What she discovers is a tradition even richer than the cuisine.

As I slide through the lace-curtained door, my glasses instantly steam up. The last thing I perceive before temporary blindness hits: Every table is occupied.

Merde! Did I book the wrong day in my faulty French? As the fog clears, I see a blond woman headed in my direction. “Come,” she says, easing my anxiety. There is no need to identify myself. Owner Arlette Hugon has me pegged as the only solo stranger lunching today.

I’m in Lyon, France’s culinary mecca, home to nearly half a million people and almost 2,000 restaurants—including 11 with Michelin stars. But it’s not this Michelin constellation that interests me; I have come to eat in the down-to-earth establishments: bouchons lyonnais. Madame Hugon directs me to the empty seat at a table already occupied by three diners spooning veal sweetbreads from a big enameled pot in the middle of the red-and-white-checked tablecloth.

“Bonjour!” they greet me.

“Thank you for sharing your table,” I blurt in French, reeling a bit from the surprising seating arrangement.

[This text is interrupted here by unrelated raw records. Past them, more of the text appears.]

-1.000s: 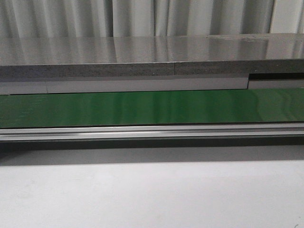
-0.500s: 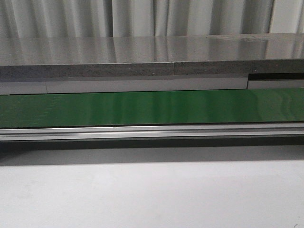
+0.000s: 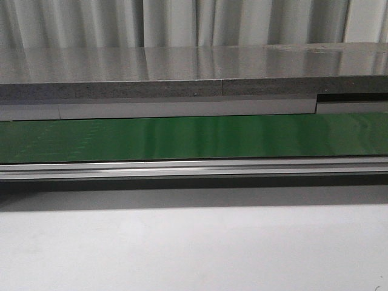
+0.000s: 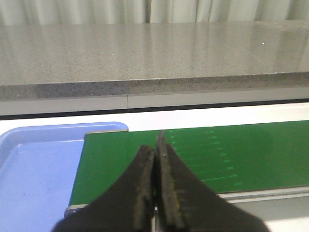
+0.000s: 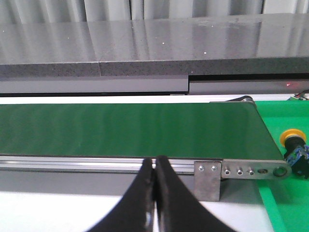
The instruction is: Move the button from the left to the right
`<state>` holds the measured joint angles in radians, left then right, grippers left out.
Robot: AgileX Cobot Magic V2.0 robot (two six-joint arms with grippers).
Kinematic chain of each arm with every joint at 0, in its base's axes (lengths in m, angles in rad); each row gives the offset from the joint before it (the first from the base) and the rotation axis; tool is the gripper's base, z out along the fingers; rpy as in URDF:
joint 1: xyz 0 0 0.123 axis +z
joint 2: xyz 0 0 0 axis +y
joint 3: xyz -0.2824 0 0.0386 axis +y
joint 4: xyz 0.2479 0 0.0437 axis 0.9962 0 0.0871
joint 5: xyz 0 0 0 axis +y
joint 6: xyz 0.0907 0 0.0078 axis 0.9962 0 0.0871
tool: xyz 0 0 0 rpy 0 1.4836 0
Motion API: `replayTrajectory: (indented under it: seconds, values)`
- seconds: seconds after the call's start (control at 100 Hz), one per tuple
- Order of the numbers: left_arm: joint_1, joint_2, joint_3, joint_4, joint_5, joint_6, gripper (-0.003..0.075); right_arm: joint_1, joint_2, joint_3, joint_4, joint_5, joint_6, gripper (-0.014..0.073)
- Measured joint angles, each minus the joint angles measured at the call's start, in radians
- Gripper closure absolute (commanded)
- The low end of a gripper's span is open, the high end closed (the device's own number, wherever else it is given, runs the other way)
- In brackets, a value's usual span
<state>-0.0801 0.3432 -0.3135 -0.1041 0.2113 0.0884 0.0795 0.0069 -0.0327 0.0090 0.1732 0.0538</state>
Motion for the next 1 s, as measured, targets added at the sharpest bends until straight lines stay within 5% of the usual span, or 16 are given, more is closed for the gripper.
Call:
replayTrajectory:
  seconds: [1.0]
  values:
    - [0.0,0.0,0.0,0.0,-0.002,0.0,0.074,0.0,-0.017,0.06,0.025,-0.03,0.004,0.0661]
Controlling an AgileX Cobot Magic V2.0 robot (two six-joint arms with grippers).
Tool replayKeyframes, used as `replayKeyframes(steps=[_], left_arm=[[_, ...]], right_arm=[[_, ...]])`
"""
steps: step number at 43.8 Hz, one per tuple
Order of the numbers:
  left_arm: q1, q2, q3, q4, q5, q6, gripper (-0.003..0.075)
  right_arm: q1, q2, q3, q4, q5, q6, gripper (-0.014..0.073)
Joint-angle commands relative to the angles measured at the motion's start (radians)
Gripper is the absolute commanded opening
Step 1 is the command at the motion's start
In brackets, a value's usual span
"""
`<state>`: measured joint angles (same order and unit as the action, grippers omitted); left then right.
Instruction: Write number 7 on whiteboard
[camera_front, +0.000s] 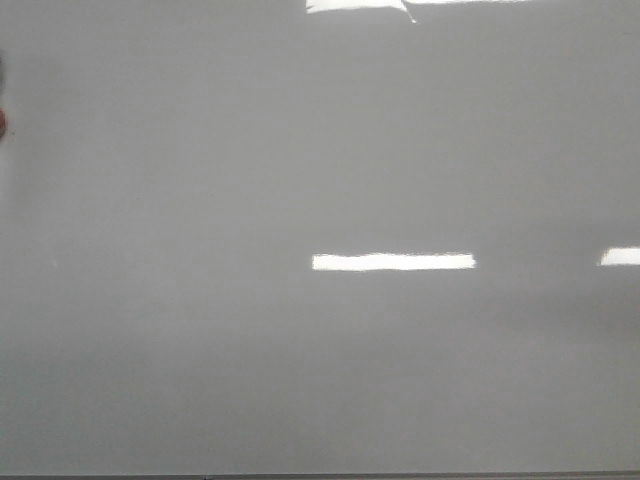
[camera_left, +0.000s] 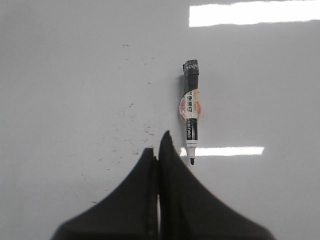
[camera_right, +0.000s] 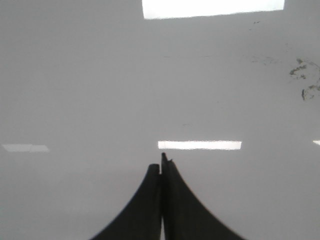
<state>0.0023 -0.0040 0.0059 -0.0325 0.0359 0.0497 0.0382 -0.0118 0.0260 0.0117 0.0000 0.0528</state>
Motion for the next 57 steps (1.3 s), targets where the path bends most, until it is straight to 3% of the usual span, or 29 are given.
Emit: replayKeyframes(steps=[1, 42, 49, 57], left_arm=[[-0.003, -0.017, 0.003, -0.009, -0.091, -0.001, -0.002], [-0.003, -0.017, -0.002, -0.005, -0.122, -0.001, -0.002], [-0.003, -0.015, -0.088, -0.017, -0.124, -0.001, -0.002], [-0.003, 0.013, -0.282, -0.036, -0.016, -0.001, -0.002]], right_arm=[[-0.003, -0.017, -0.004, -0.003, -0.082, 0.0, -0.0068], [-0.003, -0.017, -0.012, -0.004, -0.113, -0.022, -0.0068], [-0.003, -0.017, -0.092, -0.004, -0.052, -0.022, -0.0068], [-0.003, 0.017, -0.256, -0.004, 0.101, -0.022, -0.0068]])
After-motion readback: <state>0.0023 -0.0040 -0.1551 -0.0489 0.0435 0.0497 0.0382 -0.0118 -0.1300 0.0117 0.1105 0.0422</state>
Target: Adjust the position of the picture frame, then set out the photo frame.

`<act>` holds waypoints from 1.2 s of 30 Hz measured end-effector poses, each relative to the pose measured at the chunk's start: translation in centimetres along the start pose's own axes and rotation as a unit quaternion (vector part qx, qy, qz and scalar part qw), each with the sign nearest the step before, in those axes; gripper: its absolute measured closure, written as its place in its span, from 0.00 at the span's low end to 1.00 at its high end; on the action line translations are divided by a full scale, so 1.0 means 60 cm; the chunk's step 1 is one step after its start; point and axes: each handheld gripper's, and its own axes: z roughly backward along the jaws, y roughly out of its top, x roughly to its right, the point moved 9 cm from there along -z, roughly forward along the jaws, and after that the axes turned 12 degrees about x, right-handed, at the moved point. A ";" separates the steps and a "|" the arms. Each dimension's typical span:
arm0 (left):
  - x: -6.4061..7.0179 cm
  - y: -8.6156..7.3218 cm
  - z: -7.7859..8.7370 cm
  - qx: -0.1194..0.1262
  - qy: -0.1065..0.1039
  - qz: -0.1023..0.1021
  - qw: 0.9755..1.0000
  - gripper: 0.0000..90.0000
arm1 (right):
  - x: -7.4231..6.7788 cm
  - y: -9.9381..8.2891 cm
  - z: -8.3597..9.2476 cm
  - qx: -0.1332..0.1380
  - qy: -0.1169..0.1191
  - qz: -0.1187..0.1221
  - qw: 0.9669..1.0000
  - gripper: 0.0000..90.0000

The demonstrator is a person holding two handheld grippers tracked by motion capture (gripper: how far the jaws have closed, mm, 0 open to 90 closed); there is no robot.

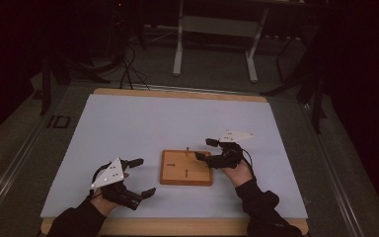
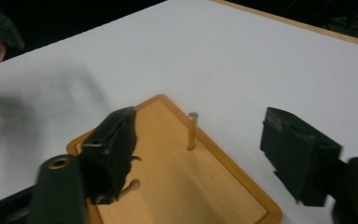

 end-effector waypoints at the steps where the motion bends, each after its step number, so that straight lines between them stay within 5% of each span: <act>1: -0.002 0.001 -0.001 -0.003 -0.004 0.000 1.000 0.00 | -0.001 -0.002 0.005 0.001 -0.002 0.000 1.000 0.23; 5: -0.011 0.003 -0.009 -0.018 -0.011 0.006 1.000 0.00 | -0.002 -0.007 0.025 0.011 -0.009 -0.006 1.000 0.20; 12: -0.019 0.003 -0.035 -0.035 -0.018 0.025 0.999 0.00 | -0.006 -0.027 0.051 0.007 -0.031 0.016 0.999 0.21; 18: -0.022 0.005 -0.057 -0.047 -0.022 0.014 0.999 0.00 | -0.016 -0.042 0.071 0.010 -0.034 0.033 0.999 0.21; 29: -0.029 0.001 -0.101 -0.067 -0.035 0.020 0.997 0.01 | -0.028 -0.048 0.105 0.026 -0.028 0.033 0.999 0.20; 36: -0.038 -0.008 -0.127 -0.085 -0.043 0.019 0.995 0.02 | -0.025 -0.053 0.119 0.032 -0.029 0.009 0.999 0.15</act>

“Oh, it’s a necessity here. Completely normal!” the man to my left answers as he pours red wine into my glass from a pot lyonnais, the classic thick-bottomed bottle for serving house wines. Chez Hugon is so small—with just 30 seats—and so popular that everyone shares tables. Like many of Lyon’s most beloved bouchons, Chez Hugon is tucked into a narrow side street near the opera house on the Presqu’île, a half-mile-wide inland peninsula carved by the confluence of the Rhône and Saône Rivers. And, like most bouchons, the restaurant specializes in homey dishes made with pork, organ meats, and other humble cuts, served in a timeworn setting that could most kindly be called “eclectic.”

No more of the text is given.